(Work request): All the lines below need to be transcribed exactly. Pictures get left out.

☆ ☆ ☆ ☆ ☆ ☆ ☆

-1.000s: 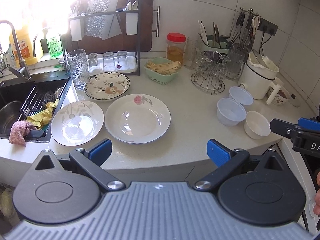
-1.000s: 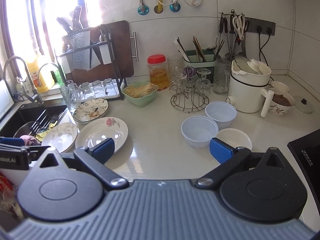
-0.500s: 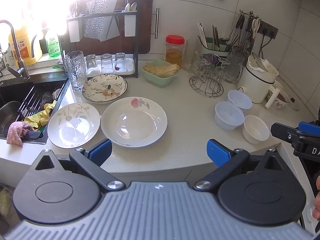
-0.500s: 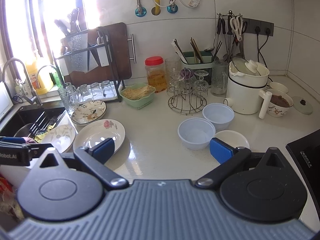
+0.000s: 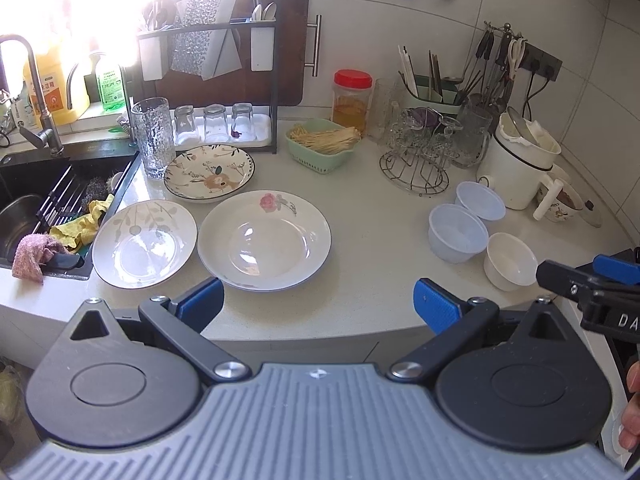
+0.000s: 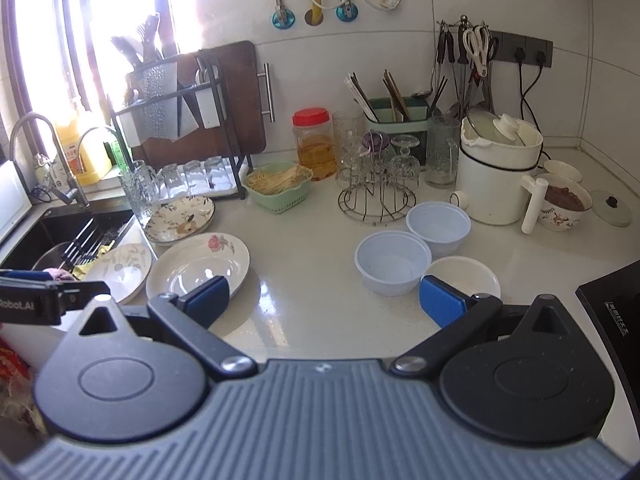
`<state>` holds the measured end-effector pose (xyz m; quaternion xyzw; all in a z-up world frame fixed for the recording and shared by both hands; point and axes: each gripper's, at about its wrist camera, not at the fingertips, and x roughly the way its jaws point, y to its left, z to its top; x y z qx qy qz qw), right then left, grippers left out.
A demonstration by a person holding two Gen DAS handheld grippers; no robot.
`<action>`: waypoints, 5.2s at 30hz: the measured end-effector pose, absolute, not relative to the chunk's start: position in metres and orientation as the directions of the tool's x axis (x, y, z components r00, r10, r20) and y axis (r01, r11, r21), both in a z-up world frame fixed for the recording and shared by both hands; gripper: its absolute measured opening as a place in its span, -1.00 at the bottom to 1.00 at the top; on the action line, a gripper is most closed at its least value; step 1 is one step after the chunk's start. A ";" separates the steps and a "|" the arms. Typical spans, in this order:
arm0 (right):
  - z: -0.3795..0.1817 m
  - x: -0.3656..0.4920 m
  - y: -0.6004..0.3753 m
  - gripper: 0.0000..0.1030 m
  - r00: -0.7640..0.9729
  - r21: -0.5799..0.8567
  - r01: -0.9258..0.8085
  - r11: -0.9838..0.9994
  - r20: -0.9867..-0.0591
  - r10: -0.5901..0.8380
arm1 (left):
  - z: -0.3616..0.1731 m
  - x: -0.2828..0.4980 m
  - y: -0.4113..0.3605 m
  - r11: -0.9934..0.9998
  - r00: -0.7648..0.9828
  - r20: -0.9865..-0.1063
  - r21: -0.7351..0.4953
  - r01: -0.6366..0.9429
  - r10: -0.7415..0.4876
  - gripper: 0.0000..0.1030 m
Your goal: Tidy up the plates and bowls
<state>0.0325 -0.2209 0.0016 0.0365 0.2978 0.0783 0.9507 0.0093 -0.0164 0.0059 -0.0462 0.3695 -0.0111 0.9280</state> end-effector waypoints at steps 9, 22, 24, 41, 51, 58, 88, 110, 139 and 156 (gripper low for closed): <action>-0.018 0.033 -0.226 1.00 0.822 0.089 -0.158 0.983 -0.540 0.181 | -0.014 0.007 -0.023 0.997 0.728 -0.684 -0.080 -0.022 -0.039 0.99; -0.050 0.050 -0.237 1.00 0.773 0.136 -0.139 0.981 -0.604 0.193 | -0.034 0.015 -0.023 0.997 0.756 -0.652 -0.075 -0.001 -0.049 0.99; -0.050 0.052 -0.236 1.00 0.783 0.137 -0.130 0.982 -0.594 0.186 | -0.036 0.019 -0.018 0.999 0.766 -0.642 -0.054 -0.007 -0.029 0.99; -0.067 0.064 -0.170 1.00 0.723 0.246 -0.276 0.929 -0.584 0.370 | -0.059 0.061 0.059 0.989 0.720 -0.692 -0.061 -0.134 0.055 0.99; -0.064 0.082 -0.115 0.99 0.719 0.266 -0.310 0.913 -0.563 0.408 | -0.062 0.098 0.120 0.984 0.706 -0.705 -0.078 -0.159 0.058 0.99; -0.070 0.102 -0.051 0.88 0.696 0.259 -0.312 0.914 -0.593 0.405 | -0.058 0.130 0.187 0.989 0.711 -0.703 -0.089 -0.117 0.021 0.99; -0.073 0.188 0.115 0.88 0.654 0.231 -0.095 0.968 -0.719 0.236 | -0.099 0.273 0.375 0.992 0.593 -0.796 -0.082 0.100 -0.125 0.99; -0.125 0.190 0.111 -0.48 0.528 0.351 0.111 0.930 -0.814 0.243 | -0.162 0.270 0.385 0.903 0.423 -0.803 -0.325 0.281 -0.420 0.05; -0.140 0.198 0.116 -0.71 0.481 0.389 0.097 0.916 -0.824 0.299 | -0.150 0.271 0.388 0.910 0.448 -0.791 -0.364 0.200 -0.415 -0.30; -0.100 0.184 0.047 -0.71 0.599 0.484 0.150 0.862 -0.738 0.311 | -0.101 0.271 0.322 0.870 0.474 -0.731 -0.436 0.228 -0.491 -0.30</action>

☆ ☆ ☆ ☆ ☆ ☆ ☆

(Output of the exercise):
-1.000s: 
-1.000s: 
-0.500s: 
-0.500s: 
+0.000s: 
+0.000s: 
`<state>` holds the measured end-effector pose (xyz m; quaternion xyzw; all in a z-up world frame fixed for the recording and shared by both hands; point and axes: each gripper's, at about its wrist camera, not at the fingertips, and x roughly the way its jaws point, y to its left, z to its top; x y z qx qy qz qw), right then left, grippers left out.
A demonstration by a person holding two Gen DAS handheld grippers; no robot.
`<action>`: waypoints, 5.2s at 30hz: the measured end-effector pose, absolute, not relative to the chunk's start: position in metres and orientation as the directions of the tool's x axis (x, y, z components r00, r10, r20) and y axis (r01, r11, r21), both in a z-up world frame fixed for the recording and shared by both hands; gripper: its absolute measured opening as a place in its span, -1.00 at the bottom to 1.00 at the top; on the action line, a gripper is most closed at its least value; step 1 is one step after the chunk's start. A ";" separates the steps and a "|" the arms. Typical spans, in this order:
arm0 (right):
  - z: -0.3795..0.1817 m
  - x: -0.3656..0.4920 m
  - y: -0.6004..0.3753 m
  - gripper: 0.0000..0.1030 m
  - r00: -0.7640..0.9729
  - r21: -0.5799..0.8567
  - r01: -0.9258..0.8085
  - r11: -0.9838..0.9994
  - r20: -0.9867..-0.0591
  - r10: -0.5901..0.8380
arm1 (left):
  - z: -0.3616..0.1731 m
  - x: -0.2828..0.4980 m
  - y: -0.4113..0.3605 m
  - r11: -0.9934..0.9998
  - r00: -0.7648..0.9828
  - r20: -0.9865..-0.1063
  - r21: -0.7351..0.4953
  - r01: -0.6366..0.9429
  - r10: -0.7415..0.4876
  - gripper: 0.0000..0.1030 m
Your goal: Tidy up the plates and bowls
<state>0.0325 -0.2209 0.0016 0.0365 0.2978 0.0783 0.9507 0.0093 -0.0164 0.0059 -0.0462 0.3695 -0.0111 0.9280</state> end-effector waypoints at steps 9, 22, 24, 41, 51, 58, 88, 110, 139 and 156 (gripper low for closed): <action>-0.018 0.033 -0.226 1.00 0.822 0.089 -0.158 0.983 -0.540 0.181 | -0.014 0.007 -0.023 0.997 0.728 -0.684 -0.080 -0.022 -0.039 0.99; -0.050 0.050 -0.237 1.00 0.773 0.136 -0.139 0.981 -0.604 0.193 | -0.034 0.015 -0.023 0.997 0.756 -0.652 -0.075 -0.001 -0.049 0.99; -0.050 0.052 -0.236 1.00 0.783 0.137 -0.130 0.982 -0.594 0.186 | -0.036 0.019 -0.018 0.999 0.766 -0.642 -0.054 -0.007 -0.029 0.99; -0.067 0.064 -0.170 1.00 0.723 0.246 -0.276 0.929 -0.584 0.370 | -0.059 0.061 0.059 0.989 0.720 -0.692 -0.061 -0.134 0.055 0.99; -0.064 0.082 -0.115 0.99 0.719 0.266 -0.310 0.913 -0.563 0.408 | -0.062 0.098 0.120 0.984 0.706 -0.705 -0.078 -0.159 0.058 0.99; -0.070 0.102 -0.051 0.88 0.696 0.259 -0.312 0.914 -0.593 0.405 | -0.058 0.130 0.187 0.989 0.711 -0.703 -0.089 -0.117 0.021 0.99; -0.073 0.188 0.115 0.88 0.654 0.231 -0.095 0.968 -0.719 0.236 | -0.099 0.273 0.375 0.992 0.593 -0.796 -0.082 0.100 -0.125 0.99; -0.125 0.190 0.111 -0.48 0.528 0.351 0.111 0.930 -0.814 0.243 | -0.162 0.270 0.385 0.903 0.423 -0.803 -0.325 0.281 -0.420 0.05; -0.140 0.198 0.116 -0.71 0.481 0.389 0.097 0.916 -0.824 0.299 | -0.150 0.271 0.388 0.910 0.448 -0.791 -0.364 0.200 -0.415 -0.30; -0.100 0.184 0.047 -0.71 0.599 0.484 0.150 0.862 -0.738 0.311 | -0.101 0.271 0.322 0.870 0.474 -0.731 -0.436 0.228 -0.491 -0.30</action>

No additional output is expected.